Les victimes n’ont pas attendu la chute de Fujimori pour engager des
procédures judiciaires. Un interminable chemin de croix. Dès 1998, la
famille de María Mamérita Mestanza, décédée des complications d’une
stérilisation imposée, se retournait contre le médecin ayant pratiqué cette
intervention. Plainte classée sans suite à deux reprises, la justice assurant
manquer de motifs pour justifier ces poursuites. En 2009, Fujimori,
reconnu coupable de détournements de fonds faramineux, était aussi
condamné par la Cour suprême du Pérou à 25 ans de prison pour crimes
contre l’humanité, en raison des massacres de civils perpétrés en 1991 et
1992 par ses escadrons de la mort.
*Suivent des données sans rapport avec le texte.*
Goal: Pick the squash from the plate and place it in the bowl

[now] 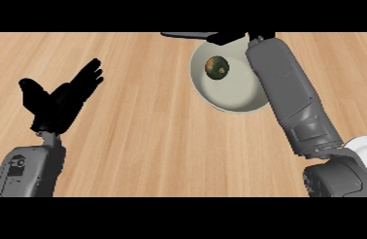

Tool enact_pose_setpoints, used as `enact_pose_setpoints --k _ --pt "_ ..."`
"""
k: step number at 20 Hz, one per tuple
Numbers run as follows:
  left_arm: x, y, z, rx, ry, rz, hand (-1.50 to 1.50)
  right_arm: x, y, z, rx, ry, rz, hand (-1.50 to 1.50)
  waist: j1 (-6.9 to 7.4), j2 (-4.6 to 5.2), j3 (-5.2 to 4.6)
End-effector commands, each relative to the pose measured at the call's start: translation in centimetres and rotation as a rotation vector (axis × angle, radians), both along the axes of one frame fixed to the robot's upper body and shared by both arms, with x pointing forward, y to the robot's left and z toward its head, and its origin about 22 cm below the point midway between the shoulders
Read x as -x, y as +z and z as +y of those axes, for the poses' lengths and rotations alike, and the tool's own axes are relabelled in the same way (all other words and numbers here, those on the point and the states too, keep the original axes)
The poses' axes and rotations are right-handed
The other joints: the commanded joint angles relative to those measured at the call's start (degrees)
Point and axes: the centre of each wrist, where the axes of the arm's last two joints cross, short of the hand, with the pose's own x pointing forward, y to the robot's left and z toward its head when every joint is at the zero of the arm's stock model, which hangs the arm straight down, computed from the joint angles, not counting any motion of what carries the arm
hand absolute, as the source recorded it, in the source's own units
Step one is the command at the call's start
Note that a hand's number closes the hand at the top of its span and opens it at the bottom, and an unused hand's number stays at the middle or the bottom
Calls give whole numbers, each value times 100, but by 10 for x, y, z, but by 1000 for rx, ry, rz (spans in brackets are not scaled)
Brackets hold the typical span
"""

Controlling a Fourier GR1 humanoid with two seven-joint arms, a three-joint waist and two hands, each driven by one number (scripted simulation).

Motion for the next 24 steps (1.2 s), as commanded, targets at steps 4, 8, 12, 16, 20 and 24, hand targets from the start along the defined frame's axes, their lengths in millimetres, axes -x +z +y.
enact_pose_setpoints --k 4,8,12,16,20,24 --pt "0 -16 5 -1 22 0 0 -8 21 -20 3 -134 -140 -150 -152 -40 -9" --pt "10 -2 1 -6 30 10 0 -6 5 -47 4 -219 -206 -150 -251 -134 -1" --pt "26 -9 20 4 73 38 0 -4 23 -90 7 -233 -199 -150 -401 -203 -4" --pt "27 -2 33 -9 96 37 0 10 19 -119 90 -97 -267 -150 -600 -290 -3" --pt "26 -14 23 -4 133 50 0 27 32 -118 49 9 -337 -150 -743 -332 -7" --pt "37 -21 43 -10 152 67 0 57 23 -137 -1 103 -366 -150 -887 -389 -9"
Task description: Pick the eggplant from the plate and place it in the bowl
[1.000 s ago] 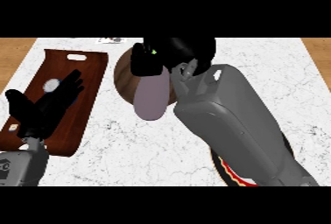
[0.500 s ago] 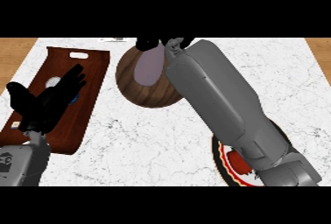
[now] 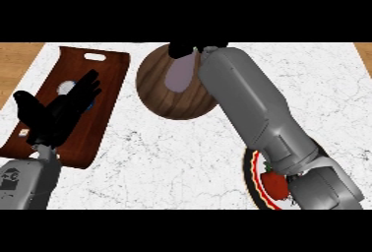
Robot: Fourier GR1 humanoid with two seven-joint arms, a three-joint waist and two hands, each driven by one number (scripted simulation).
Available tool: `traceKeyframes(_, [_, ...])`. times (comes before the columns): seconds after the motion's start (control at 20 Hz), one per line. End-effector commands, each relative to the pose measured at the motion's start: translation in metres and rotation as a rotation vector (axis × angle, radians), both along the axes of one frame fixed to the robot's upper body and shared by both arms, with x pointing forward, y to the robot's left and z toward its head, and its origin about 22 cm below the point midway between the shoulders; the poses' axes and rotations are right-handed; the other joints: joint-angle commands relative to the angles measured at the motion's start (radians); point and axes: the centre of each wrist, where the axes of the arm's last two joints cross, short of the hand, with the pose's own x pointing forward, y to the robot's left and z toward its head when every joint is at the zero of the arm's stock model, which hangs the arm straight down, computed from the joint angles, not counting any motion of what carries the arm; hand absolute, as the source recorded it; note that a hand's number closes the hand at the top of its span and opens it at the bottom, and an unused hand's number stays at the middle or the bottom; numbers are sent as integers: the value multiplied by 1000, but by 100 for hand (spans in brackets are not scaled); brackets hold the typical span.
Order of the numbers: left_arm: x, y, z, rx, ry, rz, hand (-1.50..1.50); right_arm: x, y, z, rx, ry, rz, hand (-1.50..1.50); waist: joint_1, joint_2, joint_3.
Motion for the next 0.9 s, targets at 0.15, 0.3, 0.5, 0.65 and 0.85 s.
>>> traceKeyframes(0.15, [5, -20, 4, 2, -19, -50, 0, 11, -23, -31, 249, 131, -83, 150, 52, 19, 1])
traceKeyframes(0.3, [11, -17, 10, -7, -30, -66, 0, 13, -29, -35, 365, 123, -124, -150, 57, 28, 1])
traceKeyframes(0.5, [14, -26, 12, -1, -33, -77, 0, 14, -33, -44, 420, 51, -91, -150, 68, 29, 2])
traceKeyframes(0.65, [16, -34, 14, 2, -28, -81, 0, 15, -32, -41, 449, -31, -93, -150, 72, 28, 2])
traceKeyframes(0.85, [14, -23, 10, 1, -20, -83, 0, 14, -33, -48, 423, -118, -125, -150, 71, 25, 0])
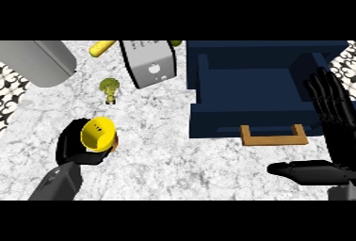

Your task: Pick up the cup, place it into the drawer and close the drawer

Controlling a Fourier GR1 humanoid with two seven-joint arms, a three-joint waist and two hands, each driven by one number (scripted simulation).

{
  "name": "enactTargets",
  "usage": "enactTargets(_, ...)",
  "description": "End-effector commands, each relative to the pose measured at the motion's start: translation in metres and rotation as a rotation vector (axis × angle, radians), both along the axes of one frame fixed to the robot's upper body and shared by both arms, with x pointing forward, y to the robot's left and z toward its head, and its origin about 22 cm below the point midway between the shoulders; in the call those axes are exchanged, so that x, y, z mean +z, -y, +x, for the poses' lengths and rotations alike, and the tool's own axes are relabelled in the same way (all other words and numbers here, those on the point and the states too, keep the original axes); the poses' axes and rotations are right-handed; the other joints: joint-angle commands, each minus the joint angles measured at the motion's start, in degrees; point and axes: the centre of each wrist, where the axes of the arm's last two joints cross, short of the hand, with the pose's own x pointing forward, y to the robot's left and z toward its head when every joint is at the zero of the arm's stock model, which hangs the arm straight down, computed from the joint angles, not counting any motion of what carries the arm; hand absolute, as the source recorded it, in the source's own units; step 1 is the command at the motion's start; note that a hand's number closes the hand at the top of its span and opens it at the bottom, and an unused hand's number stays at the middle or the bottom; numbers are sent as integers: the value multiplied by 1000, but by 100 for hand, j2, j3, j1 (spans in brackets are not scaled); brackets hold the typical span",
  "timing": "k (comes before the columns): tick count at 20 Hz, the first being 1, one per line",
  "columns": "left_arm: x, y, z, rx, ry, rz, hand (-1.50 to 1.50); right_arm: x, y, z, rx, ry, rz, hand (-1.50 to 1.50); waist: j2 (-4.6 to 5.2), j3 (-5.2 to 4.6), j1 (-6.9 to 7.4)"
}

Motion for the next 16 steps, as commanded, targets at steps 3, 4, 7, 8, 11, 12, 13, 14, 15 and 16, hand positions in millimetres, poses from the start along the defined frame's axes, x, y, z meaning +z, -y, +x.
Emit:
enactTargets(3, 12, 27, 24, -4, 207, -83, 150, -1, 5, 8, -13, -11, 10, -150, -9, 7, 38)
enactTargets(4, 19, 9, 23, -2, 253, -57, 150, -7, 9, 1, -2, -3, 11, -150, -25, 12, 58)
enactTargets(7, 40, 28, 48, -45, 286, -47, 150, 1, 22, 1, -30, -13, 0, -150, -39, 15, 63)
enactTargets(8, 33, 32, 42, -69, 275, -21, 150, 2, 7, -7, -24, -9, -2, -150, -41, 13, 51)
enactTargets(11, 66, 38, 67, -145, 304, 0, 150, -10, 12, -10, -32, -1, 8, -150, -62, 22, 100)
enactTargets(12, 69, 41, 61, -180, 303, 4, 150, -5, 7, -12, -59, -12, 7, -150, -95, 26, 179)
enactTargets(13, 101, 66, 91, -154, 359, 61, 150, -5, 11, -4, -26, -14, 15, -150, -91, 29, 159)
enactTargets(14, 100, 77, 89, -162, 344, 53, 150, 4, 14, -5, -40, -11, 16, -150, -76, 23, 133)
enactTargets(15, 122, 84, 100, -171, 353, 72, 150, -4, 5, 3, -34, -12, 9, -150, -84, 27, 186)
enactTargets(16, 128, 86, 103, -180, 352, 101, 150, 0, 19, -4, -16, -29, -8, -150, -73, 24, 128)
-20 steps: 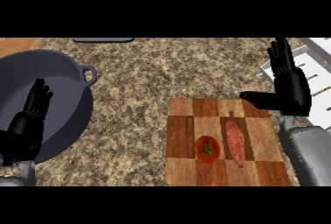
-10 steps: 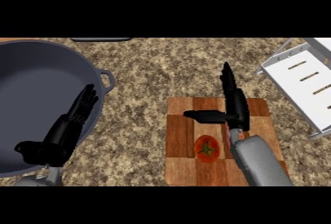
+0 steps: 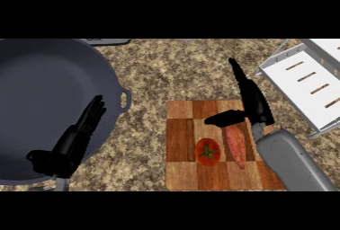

L’affaire des stérilisations était restée
dans les limbes. Pourtant, la Commission interaméricaine des droits de
l’homme avait constaté, en 2003, l’impunité entourant ces crimes et poussé
l’Etat péruvien à « reconnaître sa responsabilité » en ouvrant la voie à
« une enquête exhaustive ». Une nouvelle instruction s’est bien ouverte en
2011, mais elle ne visait que des fonctionnaires subalternes et des
médecins, les juges arguant d’un « manque de preuves » contre Fujimori.
Sept ans plus tard, le parquet général engageait enfin une procédure
judiciaire contre le satrape, visé par plus de 2000 plaintes pour
stérilisations forcées.
Ce 1er mars, l’accusation a présenté des preuves accablantes, propres à
établir l’existence d’une politique d’Etat criminelle, délibérée, cousue
d’objectifs annuels et de vertigineux quotas. Pour l’anthropologue
Alejandra Ballón, ces stérilisations forcées relèvent bien d’une politique de
« violence sexuelle » : « C’est le crime de guerre le plus grave que l'État
péruvien ait commis contre les femmes autochtones dans le contexte du
conflit armé interne » des années 90. Une page lugubre de la « sale
guerre » conduite par l’Etat péruvien contre les populations rurales et
indigènes, au nom de la lutte contre la guérilla maoïste du Sentier
lumineux. Prises entre deux feux, au moins 70.000 personnes ont été tuées
dans cette confrontation. Dans leur immense majorité, des paysannes et des
paysans de langue quechua, vivant dans les replis enclavés des Andes.